Pity he’d lied to her.
He was almost certain that Erin was crazy, but what he couldn’t believe was that she’d blow up a building. No matter how insane she was, that didn’t fit. He didn’t know where she’d gone for sure, but he had an idea.
Journalists swarmed on the other side of the crime scene tape, desperate for comment. One caught Ray as he stepped over the tape. Where had he been? What he had seen? Then recognition crossed the journo’s face.
“Hold on weren’t you at the physics lecture yesterday? You were with that crazy chick”.
Ray eyed the fresh-faced reporter, wondering if he was jumping to the same conclusion that Hannah had. “What were you doing at a physics lecture?”
The journalist laughed, “I do physics. I just write for the student paper. Can I get a picture of you please?”
Ray refused the picture and stalked off into the town. He was worried about Erin… worried, perhaps irrationally, that if anyone else found her their thoughts would also go to her craziness and the fact that she didn’t technically belong on campus and she would be blamed.

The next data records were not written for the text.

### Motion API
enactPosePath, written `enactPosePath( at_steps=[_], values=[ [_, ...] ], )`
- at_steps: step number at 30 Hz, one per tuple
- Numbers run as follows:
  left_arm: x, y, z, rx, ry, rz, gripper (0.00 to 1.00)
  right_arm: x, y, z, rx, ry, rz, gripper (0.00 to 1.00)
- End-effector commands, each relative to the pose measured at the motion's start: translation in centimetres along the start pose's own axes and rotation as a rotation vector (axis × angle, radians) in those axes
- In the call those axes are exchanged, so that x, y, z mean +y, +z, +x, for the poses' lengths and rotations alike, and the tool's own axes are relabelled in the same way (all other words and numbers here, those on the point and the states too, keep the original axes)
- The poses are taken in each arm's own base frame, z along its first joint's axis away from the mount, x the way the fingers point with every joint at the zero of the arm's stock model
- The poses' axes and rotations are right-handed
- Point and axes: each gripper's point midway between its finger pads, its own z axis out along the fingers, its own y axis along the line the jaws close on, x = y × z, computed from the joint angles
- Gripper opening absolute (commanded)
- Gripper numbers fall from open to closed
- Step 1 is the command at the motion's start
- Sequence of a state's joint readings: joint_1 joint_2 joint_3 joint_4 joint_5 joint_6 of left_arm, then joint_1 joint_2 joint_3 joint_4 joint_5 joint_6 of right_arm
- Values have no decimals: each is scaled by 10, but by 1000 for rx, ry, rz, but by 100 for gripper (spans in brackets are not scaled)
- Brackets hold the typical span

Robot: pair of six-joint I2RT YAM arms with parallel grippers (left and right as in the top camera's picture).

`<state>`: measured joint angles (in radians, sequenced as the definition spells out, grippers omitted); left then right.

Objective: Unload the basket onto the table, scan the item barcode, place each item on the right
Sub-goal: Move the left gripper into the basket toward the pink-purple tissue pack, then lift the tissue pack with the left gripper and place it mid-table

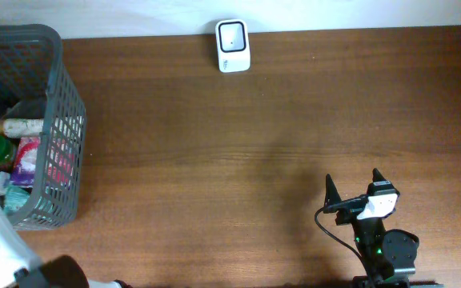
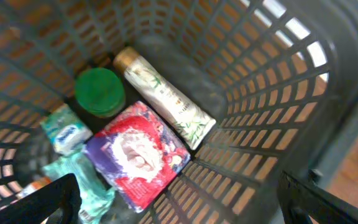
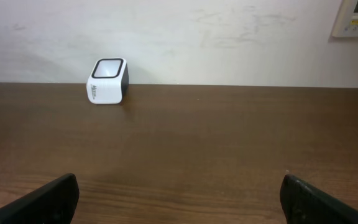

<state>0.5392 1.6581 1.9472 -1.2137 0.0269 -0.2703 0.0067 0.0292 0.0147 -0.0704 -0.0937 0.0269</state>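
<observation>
The white barcode scanner (image 1: 233, 35) stands at the table's far edge, also visible from the right wrist (image 3: 109, 83). My left gripper (image 2: 179, 205) hangs open over the grey basket (image 2: 272, 93), looking down into it. Inside lie a cream tube bottle (image 2: 165, 98), a green-lidded jar (image 2: 100, 92), a red and purple pack (image 2: 137, 154) and teal packets (image 2: 73, 149). Nothing sits between its fingers. My right gripper (image 3: 179, 199) rests open at the front edge (image 1: 352, 192), empty.
The basket (image 1: 64, 136) takes up the table's left side, its tall mesh walls rising round the goods. Only a white link of the left arm shows in the overhead view, at the lower left. Bare wooden table (image 1: 278, 128) lies between basket, scanner and right arm.
My left gripper was beside the basket's right wall, facing the scanner; now it is above the basket, pointing down at the goods. The right arm has not moved.
Both grippers rested open at the front edge. Then the left arm had tilted, its camera facing the wall and window. Later it stood raised beside the basket, facing the scanner. Now it is over the basket, still open. The right arm stayed put.
</observation>
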Motion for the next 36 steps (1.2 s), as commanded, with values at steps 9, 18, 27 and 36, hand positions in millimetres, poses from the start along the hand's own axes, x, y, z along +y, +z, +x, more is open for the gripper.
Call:
enactPosePath(
  at_steps=[9,18,27,36],
  values=[
    [36,146,46,272,-341,-284,88,0,1,4,6,7,1,99],
    [28,198,85,370,-299,-385,85,0,1,4,6,7,1,99],
    [43,208,111,439,-224,-522,55,0,1,4,6,7,1,99],
    [51,209,134,562,-193,-587,6,0,1,4,6,7,1,99]
  ],
)
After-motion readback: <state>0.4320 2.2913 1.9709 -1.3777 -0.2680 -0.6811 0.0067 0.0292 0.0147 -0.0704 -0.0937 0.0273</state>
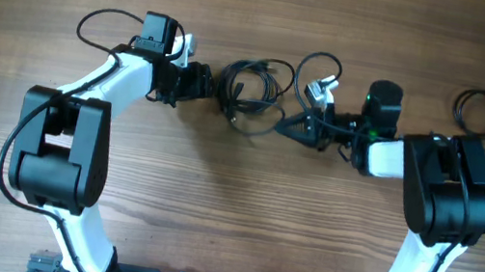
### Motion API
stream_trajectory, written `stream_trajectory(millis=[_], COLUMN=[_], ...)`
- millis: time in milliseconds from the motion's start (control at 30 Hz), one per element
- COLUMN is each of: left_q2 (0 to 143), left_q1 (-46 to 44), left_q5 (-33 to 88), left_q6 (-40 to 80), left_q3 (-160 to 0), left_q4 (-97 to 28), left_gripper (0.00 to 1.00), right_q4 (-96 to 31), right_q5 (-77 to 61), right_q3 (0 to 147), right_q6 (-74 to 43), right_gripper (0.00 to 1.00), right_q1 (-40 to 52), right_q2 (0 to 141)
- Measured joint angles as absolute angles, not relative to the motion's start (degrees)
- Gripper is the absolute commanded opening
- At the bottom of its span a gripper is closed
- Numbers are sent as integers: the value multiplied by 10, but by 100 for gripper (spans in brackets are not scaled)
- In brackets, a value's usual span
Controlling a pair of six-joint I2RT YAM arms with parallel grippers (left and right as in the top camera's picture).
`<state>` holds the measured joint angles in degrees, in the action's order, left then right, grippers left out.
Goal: Untangle cables
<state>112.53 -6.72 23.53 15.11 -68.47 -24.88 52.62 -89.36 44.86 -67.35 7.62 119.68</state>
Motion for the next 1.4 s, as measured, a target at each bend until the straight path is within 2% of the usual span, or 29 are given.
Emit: stream_trajectory(millis=[233, 367, 567, 633, 700, 833, 933, 967, 1033, 1067, 1167, 1267, 1300, 1400], left_q2=[1125, 1125, 1125, 1125, 1125, 1126, 1126, 1127, 1129, 1129, 1129, 1130, 1130, 1138], left_q1=[-67, -67, -67, -67, -67, -70, -94, -102, -124, -138, -153, -153, -153, -152], left_q5=[239, 240, 241, 241, 240, 221, 210, 207, 195, 185, 167, 168, 180, 255], left_q6=[151, 151, 151, 151, 153, 208, 219, 220, 222, 222, 222, 219, 208, 165], left_q3=[-685, -685, -685, -685, -684, -683, -683, -682, -682, -682, -683, -683, -683, -682], left_q4=[-248, -248, -248, -248, -248, -235, -218, -209, -192, -189, -186, -186, -185, -177], left_gripper=[74, 74, 74, 68, 64, 71, 73, 75, 77, 77, 73, 73, 74, 74], right_q4=[510, 391, 309, 244, 129, -141, -294, -396, -513, -545, -550, -514, -495, -462], right_q5=[-849, -733, -654, -632, -593, -450, -354, -330, -288, -270, -266, -265, -269, -301], right_q3=[418, 417, 416, 414, 417, 432, 452, 481, 537, 573, 612, 611, 608, 580], right_q6=[-640, -588, -563, -545, -518, -427, -348, -325, -288, -267, -227, -212, -216, -222], right_gripper=[5, 5, 5, 5, 5, 5, 5, 5, 5, 8, 35, 51, 63, 67], right_q1=[65, 65, 65, 65, 65, 65, 65, 65, 65, 65, 65, 65, 65, 65], right_q2=[1197, 1193, 1158, 1096, 1018, 857, 802, 804, 803, 802, 800, 800, 803, 808])
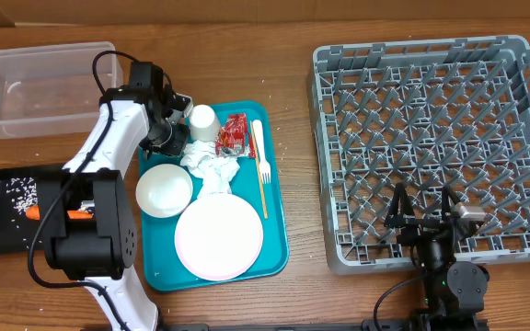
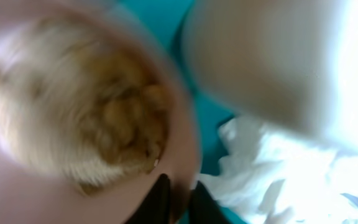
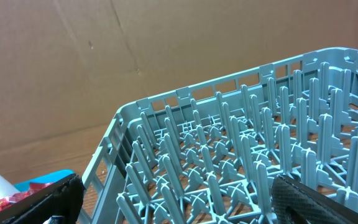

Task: Sort waste into correct bins and load items into the dishwasher rack
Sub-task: 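Move the left gripper to the pink bowl and grip its rim, then lift the pink bowl and carry it over the black tray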

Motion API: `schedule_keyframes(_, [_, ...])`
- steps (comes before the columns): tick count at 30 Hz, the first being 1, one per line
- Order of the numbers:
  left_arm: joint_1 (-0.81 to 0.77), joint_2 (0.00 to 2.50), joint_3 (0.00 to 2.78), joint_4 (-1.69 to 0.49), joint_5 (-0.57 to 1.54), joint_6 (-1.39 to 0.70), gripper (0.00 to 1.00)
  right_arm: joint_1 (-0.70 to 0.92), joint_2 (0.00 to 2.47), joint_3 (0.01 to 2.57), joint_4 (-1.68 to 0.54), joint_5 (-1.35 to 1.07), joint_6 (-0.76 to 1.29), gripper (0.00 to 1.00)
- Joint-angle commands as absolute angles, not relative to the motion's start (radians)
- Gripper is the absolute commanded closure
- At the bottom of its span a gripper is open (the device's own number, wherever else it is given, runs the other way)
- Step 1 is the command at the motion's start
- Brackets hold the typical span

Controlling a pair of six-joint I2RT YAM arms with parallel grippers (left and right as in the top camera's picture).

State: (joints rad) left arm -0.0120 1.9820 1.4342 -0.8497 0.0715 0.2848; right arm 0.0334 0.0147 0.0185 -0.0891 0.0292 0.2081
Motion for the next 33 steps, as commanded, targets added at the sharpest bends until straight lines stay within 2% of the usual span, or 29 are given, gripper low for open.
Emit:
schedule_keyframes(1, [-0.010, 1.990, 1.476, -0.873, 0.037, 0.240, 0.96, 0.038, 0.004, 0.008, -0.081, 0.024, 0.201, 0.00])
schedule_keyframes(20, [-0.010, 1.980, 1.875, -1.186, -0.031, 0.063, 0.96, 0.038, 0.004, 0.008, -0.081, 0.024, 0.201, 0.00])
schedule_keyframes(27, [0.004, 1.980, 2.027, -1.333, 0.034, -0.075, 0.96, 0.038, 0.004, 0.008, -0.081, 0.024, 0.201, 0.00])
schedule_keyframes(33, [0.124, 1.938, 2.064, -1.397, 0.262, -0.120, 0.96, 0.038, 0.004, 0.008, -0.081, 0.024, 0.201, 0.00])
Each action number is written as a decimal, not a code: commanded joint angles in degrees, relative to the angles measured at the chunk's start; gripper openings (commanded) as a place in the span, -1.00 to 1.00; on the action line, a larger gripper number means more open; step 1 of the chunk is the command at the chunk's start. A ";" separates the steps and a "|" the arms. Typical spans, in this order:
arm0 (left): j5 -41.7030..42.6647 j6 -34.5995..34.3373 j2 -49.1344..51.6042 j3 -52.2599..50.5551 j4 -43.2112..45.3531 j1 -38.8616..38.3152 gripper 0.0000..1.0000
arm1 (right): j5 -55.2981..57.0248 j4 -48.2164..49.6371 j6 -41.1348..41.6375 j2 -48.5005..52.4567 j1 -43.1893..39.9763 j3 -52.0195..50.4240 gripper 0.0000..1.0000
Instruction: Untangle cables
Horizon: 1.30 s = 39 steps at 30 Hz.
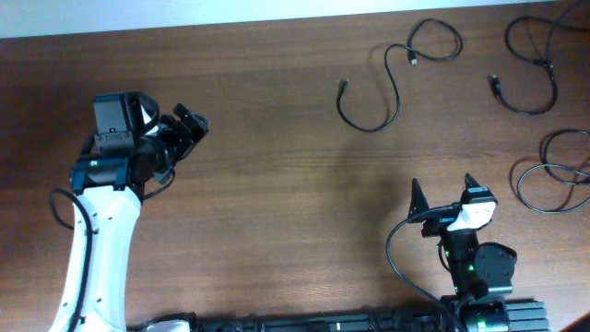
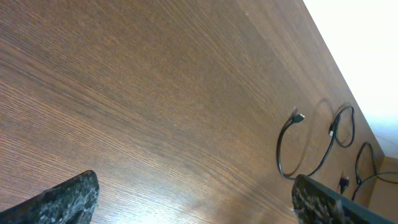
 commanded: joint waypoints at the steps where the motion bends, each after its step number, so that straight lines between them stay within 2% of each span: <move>1: -0.42 0.76 -0.02 0.35 0.09 0.07 0.98 | 1.14 -0.04 0.13 -0.63 0.26 -0.48 0.97; 22: -0.42 0.76 -2.10 0.35 0.09 0.07 0.98 | 1.14 -0.04 0.13 -0.63 0.26 -0.48 0.97; 30: -0.39 0.76 -14.38 0.35 0.09 0.07 0.98 | 1.14 -0.07 0.13 -0.63 0.26 -0.48 0.98; 39: -0.42 0.76 -37.20 0.35 0.09 -0.15 0.98 | 1.14 -0.04 0.13 -0.63 0.26 -0.48 0.97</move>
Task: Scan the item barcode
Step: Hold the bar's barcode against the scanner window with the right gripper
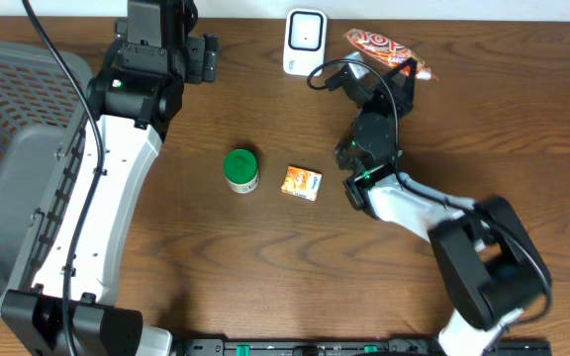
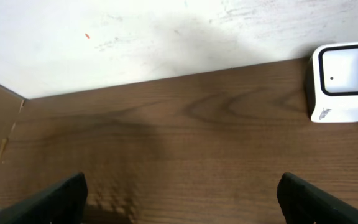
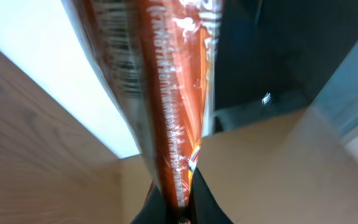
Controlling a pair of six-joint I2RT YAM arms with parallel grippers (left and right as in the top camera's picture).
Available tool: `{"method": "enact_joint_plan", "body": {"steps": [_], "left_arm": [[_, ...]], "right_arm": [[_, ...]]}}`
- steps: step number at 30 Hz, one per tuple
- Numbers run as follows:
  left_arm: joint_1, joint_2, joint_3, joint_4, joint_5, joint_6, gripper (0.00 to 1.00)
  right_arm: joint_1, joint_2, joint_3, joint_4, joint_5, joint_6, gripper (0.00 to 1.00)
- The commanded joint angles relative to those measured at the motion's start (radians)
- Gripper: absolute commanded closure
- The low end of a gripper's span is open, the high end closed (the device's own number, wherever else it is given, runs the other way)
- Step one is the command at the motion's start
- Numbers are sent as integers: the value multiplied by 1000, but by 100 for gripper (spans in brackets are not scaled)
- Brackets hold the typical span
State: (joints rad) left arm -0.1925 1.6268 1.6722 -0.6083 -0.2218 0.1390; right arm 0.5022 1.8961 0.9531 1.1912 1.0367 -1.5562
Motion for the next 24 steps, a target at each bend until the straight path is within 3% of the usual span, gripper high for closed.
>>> {"method": "enact_joint_plan", "body": {"steps": [1,5,10,18,24], "left_arm": [[3,-14,0,0,2,6,2],[2,-14,0,-2,2,6,2],[3,-14,0,-16,1,6,2],[2,-14,0,-43,1,6,2],[2,-13,0,-51,1,6,2]], "right_arm": [[-37,79,61,75,-150,-311,99],[-69,177,152,176,-264,-365,99],[-85,299,306,173,-340,-376,99],[-85,479,542,39,-465,-399,99],[-87,557,608,-4,-531,-421,99]]}}
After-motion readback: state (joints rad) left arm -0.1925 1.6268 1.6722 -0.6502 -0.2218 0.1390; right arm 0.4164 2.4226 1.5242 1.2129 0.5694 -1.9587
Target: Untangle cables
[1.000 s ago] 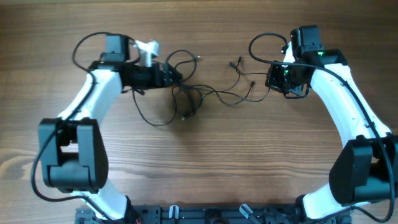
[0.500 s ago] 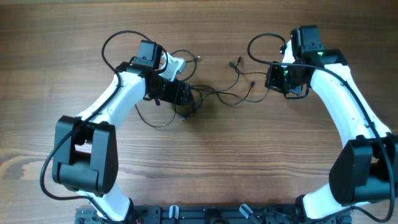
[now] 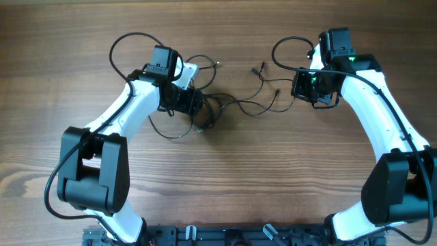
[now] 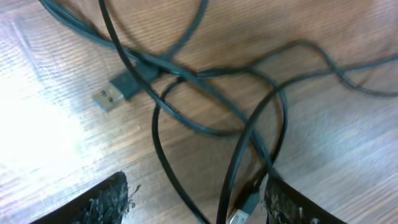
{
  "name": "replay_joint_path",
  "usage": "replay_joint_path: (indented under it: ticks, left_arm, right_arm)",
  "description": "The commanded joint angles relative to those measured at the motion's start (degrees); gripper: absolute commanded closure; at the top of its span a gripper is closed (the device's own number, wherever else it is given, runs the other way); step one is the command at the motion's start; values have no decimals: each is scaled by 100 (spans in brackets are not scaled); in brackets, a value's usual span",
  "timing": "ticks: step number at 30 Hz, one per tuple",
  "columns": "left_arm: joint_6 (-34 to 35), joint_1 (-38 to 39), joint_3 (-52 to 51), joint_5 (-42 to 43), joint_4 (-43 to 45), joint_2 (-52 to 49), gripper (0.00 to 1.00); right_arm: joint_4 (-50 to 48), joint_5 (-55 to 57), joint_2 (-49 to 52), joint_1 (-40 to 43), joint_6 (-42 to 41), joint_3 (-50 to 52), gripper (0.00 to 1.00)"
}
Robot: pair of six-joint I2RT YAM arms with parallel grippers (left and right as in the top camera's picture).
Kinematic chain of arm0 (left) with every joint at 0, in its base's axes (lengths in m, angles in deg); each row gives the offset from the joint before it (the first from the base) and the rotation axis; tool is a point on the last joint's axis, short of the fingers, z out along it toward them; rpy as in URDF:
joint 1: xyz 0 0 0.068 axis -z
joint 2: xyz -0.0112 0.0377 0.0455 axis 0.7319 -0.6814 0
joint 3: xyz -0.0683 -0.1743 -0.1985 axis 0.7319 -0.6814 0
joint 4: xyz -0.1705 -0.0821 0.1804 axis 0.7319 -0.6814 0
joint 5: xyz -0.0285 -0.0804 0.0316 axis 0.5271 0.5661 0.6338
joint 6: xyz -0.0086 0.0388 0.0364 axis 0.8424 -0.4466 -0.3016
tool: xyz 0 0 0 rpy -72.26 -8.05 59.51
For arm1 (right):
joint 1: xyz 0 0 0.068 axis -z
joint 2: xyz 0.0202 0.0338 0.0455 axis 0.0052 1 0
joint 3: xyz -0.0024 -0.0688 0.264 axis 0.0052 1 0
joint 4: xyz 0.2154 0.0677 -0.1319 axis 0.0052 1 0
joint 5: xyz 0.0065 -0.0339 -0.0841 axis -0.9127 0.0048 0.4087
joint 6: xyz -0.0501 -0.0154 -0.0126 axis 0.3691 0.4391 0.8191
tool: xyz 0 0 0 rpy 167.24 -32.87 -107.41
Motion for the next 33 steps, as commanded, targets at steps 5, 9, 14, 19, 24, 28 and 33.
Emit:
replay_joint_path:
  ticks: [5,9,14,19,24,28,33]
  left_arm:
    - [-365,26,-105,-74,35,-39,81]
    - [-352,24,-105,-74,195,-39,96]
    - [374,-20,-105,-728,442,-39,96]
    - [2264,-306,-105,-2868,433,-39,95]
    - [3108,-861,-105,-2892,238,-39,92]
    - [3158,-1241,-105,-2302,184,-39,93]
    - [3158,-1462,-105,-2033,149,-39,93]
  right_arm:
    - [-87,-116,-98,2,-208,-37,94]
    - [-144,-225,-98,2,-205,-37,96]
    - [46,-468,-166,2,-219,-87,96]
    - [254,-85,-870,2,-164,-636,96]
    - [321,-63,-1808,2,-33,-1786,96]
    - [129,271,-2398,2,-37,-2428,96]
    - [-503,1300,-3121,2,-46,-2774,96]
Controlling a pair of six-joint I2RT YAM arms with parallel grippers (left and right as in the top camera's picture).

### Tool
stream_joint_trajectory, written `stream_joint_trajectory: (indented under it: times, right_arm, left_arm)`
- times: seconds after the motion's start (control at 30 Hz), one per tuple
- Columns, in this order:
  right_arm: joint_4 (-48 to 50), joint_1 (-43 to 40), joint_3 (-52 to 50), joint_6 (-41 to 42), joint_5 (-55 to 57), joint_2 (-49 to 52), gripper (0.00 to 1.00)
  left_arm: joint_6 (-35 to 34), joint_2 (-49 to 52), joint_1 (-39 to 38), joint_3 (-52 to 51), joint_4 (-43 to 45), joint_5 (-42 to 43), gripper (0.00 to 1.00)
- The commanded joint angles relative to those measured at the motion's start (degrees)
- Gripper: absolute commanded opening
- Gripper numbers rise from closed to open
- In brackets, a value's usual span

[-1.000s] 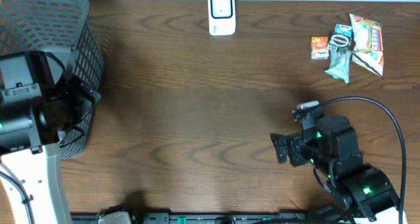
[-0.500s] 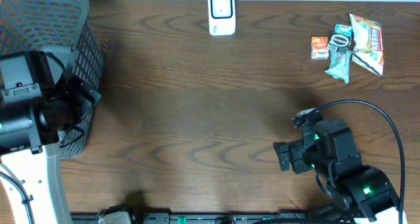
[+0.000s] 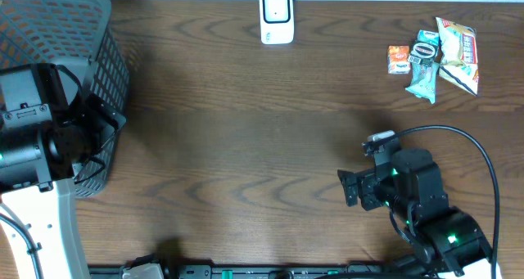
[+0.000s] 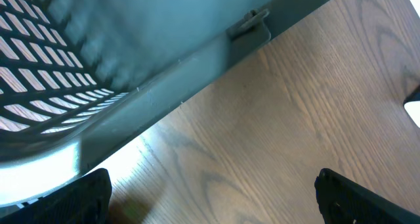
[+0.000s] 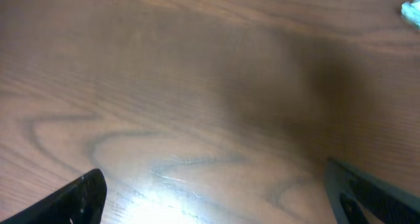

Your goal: Scan the item barcode

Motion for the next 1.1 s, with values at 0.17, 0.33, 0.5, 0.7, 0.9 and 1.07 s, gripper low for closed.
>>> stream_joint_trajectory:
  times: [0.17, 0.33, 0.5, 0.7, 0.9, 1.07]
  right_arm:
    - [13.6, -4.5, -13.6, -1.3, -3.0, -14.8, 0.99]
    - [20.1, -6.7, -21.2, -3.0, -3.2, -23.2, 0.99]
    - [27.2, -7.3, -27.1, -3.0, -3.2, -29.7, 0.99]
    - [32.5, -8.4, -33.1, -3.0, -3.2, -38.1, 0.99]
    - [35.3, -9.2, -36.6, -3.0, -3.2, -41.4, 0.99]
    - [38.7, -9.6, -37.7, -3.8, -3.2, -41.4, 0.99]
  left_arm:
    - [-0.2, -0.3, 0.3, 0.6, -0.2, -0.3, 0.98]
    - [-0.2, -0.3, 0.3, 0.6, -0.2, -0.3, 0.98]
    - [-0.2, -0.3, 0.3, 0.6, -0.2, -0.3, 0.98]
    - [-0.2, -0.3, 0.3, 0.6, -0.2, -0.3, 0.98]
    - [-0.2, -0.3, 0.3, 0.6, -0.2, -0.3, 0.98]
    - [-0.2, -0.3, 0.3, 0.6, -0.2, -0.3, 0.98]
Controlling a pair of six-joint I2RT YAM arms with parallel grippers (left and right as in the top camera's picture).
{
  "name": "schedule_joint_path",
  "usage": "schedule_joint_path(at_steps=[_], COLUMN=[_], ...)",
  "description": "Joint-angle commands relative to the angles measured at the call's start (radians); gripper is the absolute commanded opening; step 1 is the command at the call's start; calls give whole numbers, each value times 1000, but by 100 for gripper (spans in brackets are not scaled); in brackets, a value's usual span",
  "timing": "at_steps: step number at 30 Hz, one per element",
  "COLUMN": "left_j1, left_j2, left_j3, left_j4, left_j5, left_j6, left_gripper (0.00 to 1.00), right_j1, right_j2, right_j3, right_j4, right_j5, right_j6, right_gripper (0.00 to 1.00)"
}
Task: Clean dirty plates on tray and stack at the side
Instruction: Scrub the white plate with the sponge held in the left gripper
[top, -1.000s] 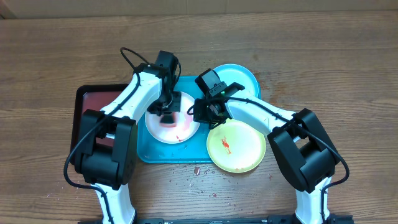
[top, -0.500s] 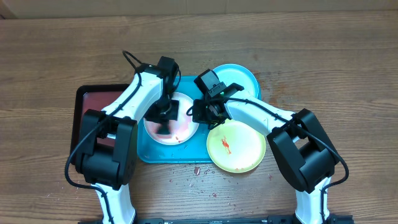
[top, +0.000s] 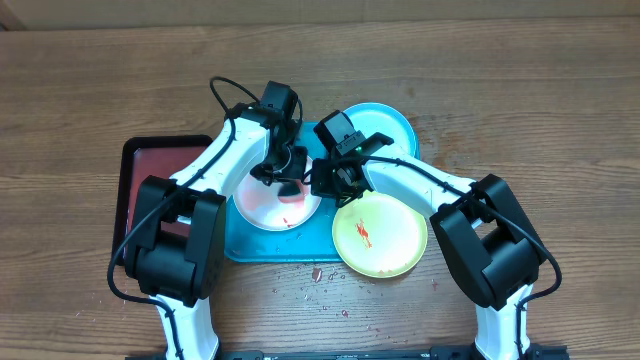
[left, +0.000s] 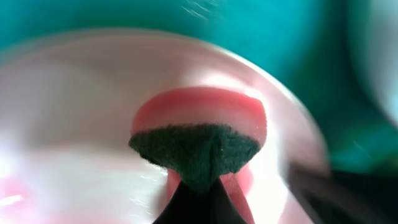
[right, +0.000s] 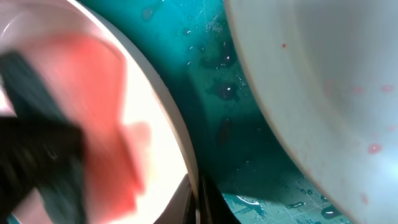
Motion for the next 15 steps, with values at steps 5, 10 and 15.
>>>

The planetarium was empty. They had a show on at midday but after then there was hardly anyone around. It did not take long to find Erin.
She was sitting cross-legged on the floor outside the domed theatre. A display of the solar system cast an odd blue light over her features. Ray sank down next to her without saying anything and handed her the printouts from Hannah he was still holding.
She glanced at them and then at him. “So the games up is it?”
That was not the response he’d been expecting. He blinked at her.
“You didn’t really believe I came from another universe did you? That’s ridiculous,” she said. “But now you’re here to take me to the madhouse, finally having come to your senses.”
“Did you blow up the Physics Department?” he hadn’t meant to ask so abruptly, but he was shocked and floundering.
She considered him carefully and then looked up at the display of the stars before saying, quietly, “I wish I knew”. Then slightly louder, “they will have given you tranquiliser. You can’t run with that in your system.”
“They didn’t.” He was certain of that. He wouldn’t have let them.
She gave him a small half-smile. “Eyes getting heavy?”
They were, but he shook his head. He wouldn’t have accepted a tranquiliser, but he suddenly remembered the coffee that Hannah had given him. Coffee with extra sugar. Sugar could hide a multitude of things.
“If you can’t run how do you think you’re going to catch me?” Erin rose to her feet.
So that was it then. She wasn’t some kind of mystical being from another dimension. There weren’t other Rays who were heros rather than gullible idiots. The fact that she didn’t deny the printouts spoke volumes.
He scrambled up after her, ready to grab her, but the room tilted and his knees turned to jelly. He crashed to the floor, spots closing around his vision.
She held up one hand in a gesture of farewell. “I hope you have a nice life, Raymond Livermore.”
She turned and walked away as his vision began to blur.
He was certain that he had never given her his last name.